TASK: The first line of the listing opens the range and the line with "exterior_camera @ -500" closes it; repeat those lines and all between them word for word, leaving out the pictures.

================================

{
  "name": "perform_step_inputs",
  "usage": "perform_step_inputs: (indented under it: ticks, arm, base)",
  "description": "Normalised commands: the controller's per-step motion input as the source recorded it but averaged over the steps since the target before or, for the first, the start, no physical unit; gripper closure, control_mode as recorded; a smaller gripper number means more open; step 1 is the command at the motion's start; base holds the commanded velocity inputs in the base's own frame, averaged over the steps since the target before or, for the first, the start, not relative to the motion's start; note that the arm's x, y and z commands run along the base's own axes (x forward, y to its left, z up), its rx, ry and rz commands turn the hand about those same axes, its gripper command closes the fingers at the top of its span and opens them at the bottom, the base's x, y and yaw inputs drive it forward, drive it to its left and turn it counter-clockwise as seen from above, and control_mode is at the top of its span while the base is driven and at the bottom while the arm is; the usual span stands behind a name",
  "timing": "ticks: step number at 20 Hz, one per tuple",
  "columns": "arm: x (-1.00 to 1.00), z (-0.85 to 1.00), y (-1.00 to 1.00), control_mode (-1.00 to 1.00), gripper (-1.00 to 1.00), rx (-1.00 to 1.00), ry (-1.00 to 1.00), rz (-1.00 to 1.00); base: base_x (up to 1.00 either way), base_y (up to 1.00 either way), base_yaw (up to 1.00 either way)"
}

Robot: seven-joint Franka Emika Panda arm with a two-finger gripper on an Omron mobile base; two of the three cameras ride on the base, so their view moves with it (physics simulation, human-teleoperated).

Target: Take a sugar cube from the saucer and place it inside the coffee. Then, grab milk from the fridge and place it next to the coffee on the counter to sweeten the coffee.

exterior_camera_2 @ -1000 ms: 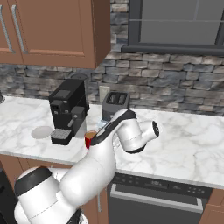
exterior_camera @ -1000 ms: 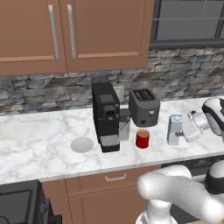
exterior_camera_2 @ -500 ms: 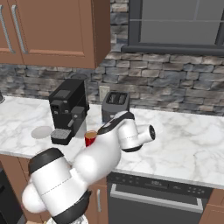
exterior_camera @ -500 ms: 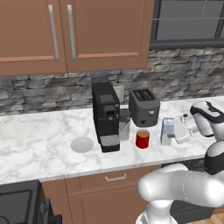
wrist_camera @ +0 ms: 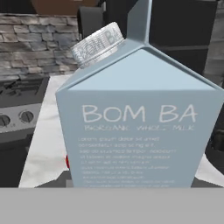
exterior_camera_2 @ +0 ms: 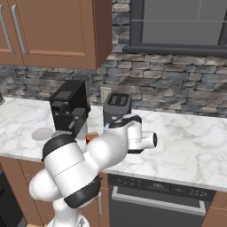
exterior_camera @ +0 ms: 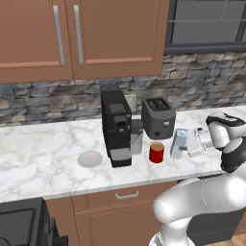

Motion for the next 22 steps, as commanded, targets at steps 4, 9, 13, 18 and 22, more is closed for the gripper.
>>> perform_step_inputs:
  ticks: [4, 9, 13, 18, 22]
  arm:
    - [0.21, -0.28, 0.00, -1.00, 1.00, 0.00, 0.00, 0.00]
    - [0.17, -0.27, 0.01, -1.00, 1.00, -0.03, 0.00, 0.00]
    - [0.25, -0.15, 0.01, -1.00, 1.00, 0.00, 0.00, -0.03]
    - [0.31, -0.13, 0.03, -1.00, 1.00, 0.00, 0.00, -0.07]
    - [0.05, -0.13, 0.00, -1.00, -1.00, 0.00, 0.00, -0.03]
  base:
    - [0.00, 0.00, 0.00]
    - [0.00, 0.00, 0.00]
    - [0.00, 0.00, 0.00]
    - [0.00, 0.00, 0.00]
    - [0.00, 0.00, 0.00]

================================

REPLY:
{
  "name": "perform_step_inputs",
  "usage": "perform_step_inputs: (indented under it: ticks, arm, base)",
  "description": "Normalised commands: the controller's per-step motion input as the source recorded it but averaged over the steps since the target before or, for the first, the start, no physical unit; gripper closure, control_mode as recorded; a smaller gripper number means more open; step 1 is the command at the motion's start; base holds the commanded velocity inputs in the base's own frame, averaged over the steps since the target before or, for the first, the start, not relative to the motion's start; note that the arm's x, y and z commands run along the base's own axes (x forward, y to its left, z up), its rx, ry and rz commands turn the hand about those same axes, its gripper command closes the fingers at the top of its span and opens them at the bottom, the base's x, y and yaw inputs drive it forward, drive it to its left and turn it counter-clockwise as seen from above, and control_mode is at the top of its span while the base is driven and at the bottom while the arm is; the usual span stands behind a name",
  "timing": "ticks: step number at 20 Hz, one per tuple",
  "columns": "arm: x (-1.00 to 1.00), z (-0.85 to 1.00), y (-1.00 to 1.00), control_mode (-1.00 to 1.00), gripper (-1.00 to 1.00), rx (-1.00 to 1.00), ry (-1.00 to 1.00), rz (-1.00 to 1.00); base: base_x (up to 1.00 either way), base_y (up to 1.00 either way), base_yaw (up to 1.00 either way)"
}

Robot: seven-joint Franka Emika Panda arm with a two-finger gripper on an Omron mobile base; two of the three cameras ride on the base, so their view moves with it (physics simulation, human-teleoperated).

Target: Take a sugar cube from the saucer and place it inside the coffee. Then, grab milk from the fridge and place it next to the coffee on the counter to sweeten the coffee.

exterior_camera_2 @ -1000 ms: 
exterior_camera @ -1000 ms: 
exterior_camera_2 @ -500 ms: 
exterior_camera @ -500 ms: 

The output is now complete.